▶ What the exercise asks
The lines needed are those below that contain the word "marker"; copy each one.

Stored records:
+ + + +
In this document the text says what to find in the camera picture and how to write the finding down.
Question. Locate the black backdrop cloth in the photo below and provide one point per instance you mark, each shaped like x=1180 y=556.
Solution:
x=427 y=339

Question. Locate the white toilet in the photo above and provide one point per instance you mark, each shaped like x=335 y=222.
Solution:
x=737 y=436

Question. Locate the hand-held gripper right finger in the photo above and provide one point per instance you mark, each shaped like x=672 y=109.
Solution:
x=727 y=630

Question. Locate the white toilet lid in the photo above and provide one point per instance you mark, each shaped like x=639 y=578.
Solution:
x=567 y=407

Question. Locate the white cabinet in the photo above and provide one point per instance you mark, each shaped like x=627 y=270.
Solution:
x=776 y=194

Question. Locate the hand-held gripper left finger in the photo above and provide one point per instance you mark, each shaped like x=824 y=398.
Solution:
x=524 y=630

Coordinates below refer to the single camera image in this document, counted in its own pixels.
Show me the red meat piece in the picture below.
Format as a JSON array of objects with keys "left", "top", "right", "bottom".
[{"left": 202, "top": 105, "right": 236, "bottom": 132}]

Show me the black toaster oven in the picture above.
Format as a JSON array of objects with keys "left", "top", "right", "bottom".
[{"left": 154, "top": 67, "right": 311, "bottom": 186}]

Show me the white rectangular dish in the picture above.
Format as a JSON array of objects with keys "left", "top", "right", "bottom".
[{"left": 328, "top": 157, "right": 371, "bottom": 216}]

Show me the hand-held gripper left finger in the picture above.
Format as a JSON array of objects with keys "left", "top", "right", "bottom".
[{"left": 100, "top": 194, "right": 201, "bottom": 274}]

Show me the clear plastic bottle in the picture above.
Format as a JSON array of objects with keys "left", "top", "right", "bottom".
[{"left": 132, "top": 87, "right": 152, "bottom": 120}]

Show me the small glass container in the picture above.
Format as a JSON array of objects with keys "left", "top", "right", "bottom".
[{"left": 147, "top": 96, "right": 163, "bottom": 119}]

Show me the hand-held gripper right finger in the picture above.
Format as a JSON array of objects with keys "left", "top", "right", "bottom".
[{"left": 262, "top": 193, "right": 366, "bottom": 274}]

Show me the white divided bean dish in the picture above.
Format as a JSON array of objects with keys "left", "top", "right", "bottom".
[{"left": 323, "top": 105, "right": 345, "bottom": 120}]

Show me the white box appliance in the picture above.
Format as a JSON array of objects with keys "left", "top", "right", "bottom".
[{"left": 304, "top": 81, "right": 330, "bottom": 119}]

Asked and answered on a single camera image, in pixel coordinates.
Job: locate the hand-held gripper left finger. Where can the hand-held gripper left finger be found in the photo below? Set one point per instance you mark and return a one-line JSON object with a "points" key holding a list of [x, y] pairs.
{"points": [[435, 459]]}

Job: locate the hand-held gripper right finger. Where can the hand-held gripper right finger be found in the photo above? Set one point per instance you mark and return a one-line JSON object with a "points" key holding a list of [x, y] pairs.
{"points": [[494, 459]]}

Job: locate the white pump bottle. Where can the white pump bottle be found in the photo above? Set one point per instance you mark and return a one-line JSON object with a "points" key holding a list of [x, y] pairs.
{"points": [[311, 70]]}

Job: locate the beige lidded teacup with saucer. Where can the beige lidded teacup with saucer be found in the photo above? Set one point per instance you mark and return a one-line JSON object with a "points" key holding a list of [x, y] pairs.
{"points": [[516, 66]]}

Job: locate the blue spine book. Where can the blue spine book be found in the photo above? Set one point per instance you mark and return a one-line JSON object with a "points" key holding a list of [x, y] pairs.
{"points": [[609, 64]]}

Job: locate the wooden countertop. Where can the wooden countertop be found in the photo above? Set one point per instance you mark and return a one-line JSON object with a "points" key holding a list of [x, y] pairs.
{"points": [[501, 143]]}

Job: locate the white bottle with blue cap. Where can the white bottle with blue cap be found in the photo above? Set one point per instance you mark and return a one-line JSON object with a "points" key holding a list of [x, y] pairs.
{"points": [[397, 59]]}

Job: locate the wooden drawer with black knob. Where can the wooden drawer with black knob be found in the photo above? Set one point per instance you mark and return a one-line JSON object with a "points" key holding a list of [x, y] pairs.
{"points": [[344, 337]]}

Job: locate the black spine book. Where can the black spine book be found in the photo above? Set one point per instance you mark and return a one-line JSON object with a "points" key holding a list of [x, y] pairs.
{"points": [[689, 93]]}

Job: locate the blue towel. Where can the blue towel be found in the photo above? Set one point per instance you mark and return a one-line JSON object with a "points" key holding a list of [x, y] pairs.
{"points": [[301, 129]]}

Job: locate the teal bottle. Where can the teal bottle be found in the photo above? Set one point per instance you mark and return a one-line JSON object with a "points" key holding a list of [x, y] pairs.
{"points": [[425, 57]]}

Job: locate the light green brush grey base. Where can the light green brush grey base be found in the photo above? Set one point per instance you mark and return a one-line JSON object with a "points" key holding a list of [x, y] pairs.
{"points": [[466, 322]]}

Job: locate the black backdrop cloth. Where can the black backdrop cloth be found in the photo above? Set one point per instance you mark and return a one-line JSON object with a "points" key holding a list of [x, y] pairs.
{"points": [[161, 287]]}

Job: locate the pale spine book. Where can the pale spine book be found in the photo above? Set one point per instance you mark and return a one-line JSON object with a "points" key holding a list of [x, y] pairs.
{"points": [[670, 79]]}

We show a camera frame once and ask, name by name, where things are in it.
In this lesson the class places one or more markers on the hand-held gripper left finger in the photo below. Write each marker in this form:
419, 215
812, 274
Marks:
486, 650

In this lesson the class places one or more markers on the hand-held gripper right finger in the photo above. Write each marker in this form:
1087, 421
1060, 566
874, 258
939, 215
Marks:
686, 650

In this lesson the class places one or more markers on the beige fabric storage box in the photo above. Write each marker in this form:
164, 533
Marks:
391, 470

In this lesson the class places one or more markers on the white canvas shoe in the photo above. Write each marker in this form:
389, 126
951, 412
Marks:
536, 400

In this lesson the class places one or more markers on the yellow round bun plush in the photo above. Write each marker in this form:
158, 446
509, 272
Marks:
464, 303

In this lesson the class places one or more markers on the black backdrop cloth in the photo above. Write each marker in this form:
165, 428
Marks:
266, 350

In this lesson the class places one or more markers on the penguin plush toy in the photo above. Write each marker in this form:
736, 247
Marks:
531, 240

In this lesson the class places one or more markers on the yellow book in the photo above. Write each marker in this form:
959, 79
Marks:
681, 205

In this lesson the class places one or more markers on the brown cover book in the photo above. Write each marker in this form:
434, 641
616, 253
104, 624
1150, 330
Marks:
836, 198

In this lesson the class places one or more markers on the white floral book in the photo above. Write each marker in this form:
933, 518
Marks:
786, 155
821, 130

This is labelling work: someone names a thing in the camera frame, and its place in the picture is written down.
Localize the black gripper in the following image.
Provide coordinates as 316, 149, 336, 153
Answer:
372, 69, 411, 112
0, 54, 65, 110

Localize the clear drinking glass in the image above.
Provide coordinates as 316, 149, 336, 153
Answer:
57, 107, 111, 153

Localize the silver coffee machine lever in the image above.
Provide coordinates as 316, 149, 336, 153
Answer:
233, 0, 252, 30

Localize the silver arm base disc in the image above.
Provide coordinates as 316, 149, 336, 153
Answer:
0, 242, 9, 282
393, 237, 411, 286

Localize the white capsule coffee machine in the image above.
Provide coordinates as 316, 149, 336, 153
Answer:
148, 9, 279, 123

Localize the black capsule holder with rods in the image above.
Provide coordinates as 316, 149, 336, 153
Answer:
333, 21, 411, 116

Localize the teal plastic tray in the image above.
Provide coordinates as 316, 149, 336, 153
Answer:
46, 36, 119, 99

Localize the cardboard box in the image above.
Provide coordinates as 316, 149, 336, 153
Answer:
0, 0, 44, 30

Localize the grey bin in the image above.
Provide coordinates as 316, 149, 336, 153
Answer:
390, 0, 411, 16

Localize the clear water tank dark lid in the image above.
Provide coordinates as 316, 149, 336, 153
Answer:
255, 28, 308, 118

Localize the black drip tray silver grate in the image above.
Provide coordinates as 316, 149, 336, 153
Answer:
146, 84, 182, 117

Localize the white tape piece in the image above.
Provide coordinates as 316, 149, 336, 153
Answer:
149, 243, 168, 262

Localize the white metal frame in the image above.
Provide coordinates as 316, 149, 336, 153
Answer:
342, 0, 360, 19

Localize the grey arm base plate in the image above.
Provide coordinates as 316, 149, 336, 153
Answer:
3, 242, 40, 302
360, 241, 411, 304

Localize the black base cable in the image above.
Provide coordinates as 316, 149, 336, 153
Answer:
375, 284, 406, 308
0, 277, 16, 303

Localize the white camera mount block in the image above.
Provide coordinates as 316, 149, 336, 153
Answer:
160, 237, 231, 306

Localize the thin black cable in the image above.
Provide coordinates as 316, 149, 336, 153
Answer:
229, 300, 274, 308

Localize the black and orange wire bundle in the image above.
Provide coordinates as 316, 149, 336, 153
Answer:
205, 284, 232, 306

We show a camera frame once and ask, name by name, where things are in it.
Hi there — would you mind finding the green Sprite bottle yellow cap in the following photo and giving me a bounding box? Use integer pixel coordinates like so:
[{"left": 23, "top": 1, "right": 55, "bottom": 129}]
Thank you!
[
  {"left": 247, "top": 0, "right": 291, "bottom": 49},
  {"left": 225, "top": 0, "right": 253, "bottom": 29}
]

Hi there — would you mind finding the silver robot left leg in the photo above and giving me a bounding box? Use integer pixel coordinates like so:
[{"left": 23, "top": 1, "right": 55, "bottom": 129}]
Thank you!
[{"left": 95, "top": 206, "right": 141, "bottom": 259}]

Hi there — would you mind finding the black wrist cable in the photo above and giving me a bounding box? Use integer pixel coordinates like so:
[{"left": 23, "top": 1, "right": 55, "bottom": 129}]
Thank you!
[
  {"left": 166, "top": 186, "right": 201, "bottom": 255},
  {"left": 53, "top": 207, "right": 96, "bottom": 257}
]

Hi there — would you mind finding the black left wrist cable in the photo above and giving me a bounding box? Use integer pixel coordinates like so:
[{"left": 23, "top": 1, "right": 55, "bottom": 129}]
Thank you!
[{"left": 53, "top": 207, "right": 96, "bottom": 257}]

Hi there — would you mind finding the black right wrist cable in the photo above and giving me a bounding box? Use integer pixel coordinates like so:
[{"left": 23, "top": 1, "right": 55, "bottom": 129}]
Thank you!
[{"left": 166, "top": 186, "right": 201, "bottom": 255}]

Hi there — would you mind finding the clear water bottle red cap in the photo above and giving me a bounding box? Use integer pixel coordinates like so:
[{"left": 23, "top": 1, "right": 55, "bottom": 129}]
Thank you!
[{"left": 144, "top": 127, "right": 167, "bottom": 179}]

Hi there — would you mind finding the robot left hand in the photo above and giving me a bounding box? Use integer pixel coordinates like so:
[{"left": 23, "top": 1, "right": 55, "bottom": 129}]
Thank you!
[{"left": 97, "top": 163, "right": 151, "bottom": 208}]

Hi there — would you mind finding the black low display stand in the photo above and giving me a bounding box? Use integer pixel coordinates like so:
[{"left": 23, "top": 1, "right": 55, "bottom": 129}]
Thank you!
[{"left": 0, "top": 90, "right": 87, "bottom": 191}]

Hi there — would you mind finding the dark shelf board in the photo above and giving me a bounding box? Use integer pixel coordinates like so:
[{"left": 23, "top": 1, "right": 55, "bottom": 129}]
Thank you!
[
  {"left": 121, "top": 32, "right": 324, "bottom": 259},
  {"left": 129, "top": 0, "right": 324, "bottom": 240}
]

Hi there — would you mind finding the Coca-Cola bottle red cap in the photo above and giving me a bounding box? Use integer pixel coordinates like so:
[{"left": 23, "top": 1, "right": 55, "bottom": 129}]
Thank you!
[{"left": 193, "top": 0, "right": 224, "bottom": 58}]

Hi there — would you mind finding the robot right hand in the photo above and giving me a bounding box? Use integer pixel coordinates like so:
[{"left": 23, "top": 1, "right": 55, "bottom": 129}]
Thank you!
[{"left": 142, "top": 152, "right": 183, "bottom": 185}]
+ + + +
▶ Expected output
In this lesson the class places one or more markers on the hand-held gripper left finger in the photo below. Write each marker in this form:
In this lesson the class places one or more markers on the hand-held gripper right finger in the photo above. Write each marker in this form:
In this lesson the class places one or more markers on the beige fabric storage box in the photo above. Write each marker in this form:
In this lesson the class places one or more markers on the white canvas shoe in the photo above. Write each marker in this form:
In this lesson the class places one or more markers on the yellow round bun plush in the photo above. Write each marker in this form:
In this lesson the class places one or more markers on the black backdrop cloth in the photo above. Write each marker in this form:
In this lesson the class places one or more markers on the penguin plush toy in the photo above. Write each marker in this form:
In this lesson the class places one or more markers on the yellow book in the photo above. Write each marker in this form:
In this lesson the class places one or more markers on the brown cover book in the photo above. Write each marker in this form:
In this lesson the class places one or more markers on the white floral book in the photo above. Write each marker in this form:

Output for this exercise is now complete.